“92 Yaşında Bulunan Müşir Kâzım Paşa, Plevne Harbi’ni Anlatıyor”6 min read

“Harbiye mektebinin sağ kalan bir tek eski talebesi var!”, dediler, adresini tarif ettiler. Birden bire, Harbiye’nin yüzüncü yıl dönümünde bu en eski talebenin duygularını, hatıralarını, tespit etmeyi arzuladım.

Müşir Kâzım Paşa Büyükada’da, sahibi bulunduğu büyük bir otelin bir katında otururmuş, bana onun adını verenler ilave ettiler:

“Bugün tam doksan iki yaşındadır o…”

“Ne gözleri görür…”

“Ne kulakları işitir…”

“Plevne Harbi’ne iştirak etmiştir…”

“Bir yıldır hasta yatıyor…”

Bütün bunlar, benim bu en kıdemli talebeyi arayıp bulmama, duygularını tespit etmek teşebbüsüme mani olmadı.

Aradım, buldum.

Ayaklarımızın ucuna basa basa loş bir koridor geçiyoruz. Müşir Kâzım Paşa’nın kızı Nazire Hanım, hafif bir sesle anlatıyor:

“Üç senedir yatıyor. Son günlerde ağırlaştı. Bazen fiyevri (ateşi) yükseliyor. Kendini bilmez bir hale geliyor paşa. Şimdi konuşabileceğinizi hiç zannetmiyorum. Bir görünüz, beyefendi…”

Loş koridor bizi aydınlık bir odaya çıkardı. Geniş bir karyolada, paşa, hareketsiz yatıyordu. Sakalları bembeyazdı. Ve, başı kar gibi beyaz bir takke taşıyordu.
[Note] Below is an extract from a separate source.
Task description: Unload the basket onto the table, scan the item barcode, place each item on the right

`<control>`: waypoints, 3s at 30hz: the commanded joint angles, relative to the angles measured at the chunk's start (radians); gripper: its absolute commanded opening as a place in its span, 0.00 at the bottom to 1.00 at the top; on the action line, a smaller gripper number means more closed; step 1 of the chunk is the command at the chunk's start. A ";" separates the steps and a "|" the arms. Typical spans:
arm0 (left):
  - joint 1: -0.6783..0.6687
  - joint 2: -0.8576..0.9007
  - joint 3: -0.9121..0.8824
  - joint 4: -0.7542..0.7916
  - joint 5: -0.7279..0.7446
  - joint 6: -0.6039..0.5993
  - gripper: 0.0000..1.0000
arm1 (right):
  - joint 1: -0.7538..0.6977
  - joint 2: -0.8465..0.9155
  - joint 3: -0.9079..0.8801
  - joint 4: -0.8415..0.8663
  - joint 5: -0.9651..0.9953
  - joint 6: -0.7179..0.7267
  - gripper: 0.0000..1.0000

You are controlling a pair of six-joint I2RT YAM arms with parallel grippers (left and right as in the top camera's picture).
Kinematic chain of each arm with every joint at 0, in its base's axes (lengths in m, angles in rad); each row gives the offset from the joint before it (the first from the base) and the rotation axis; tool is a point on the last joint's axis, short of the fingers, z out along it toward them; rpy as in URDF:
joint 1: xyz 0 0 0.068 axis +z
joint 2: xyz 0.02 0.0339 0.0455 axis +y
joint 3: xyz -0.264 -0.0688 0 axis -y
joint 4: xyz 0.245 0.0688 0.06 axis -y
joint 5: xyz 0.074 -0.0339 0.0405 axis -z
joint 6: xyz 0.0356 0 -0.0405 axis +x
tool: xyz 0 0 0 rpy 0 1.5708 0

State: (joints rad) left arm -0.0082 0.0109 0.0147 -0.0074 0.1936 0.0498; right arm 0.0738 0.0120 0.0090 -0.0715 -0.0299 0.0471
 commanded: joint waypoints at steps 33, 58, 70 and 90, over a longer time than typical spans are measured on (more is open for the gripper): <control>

Bu, döşeğinde kımıldamadan uzanan doksan iki yaşındaki kumandanı rahatsız etmemek için neredeyse nefes almayacaktım. Nazire Hanım, sesinin aynı hafif tonuyla kulağıma fısıldıyordu:

“Bazen dışarda çalınan bir askeri muzika, şurada hareketsiz gördüğünüz paşayı öyle bir canlandırır, öyle bir harekete getirir ki, şaşarsınız beyefendi. Onun güç işiten kulakları, çok uzaklarda çalınan bir askeri muzikanın sesini kolaylıkla ayırabilir. Muzika, onun güç gören gözlerini birdenbire ferlendirir. Olduğu yerde doğrulmaya çalışır, elleri titrer.”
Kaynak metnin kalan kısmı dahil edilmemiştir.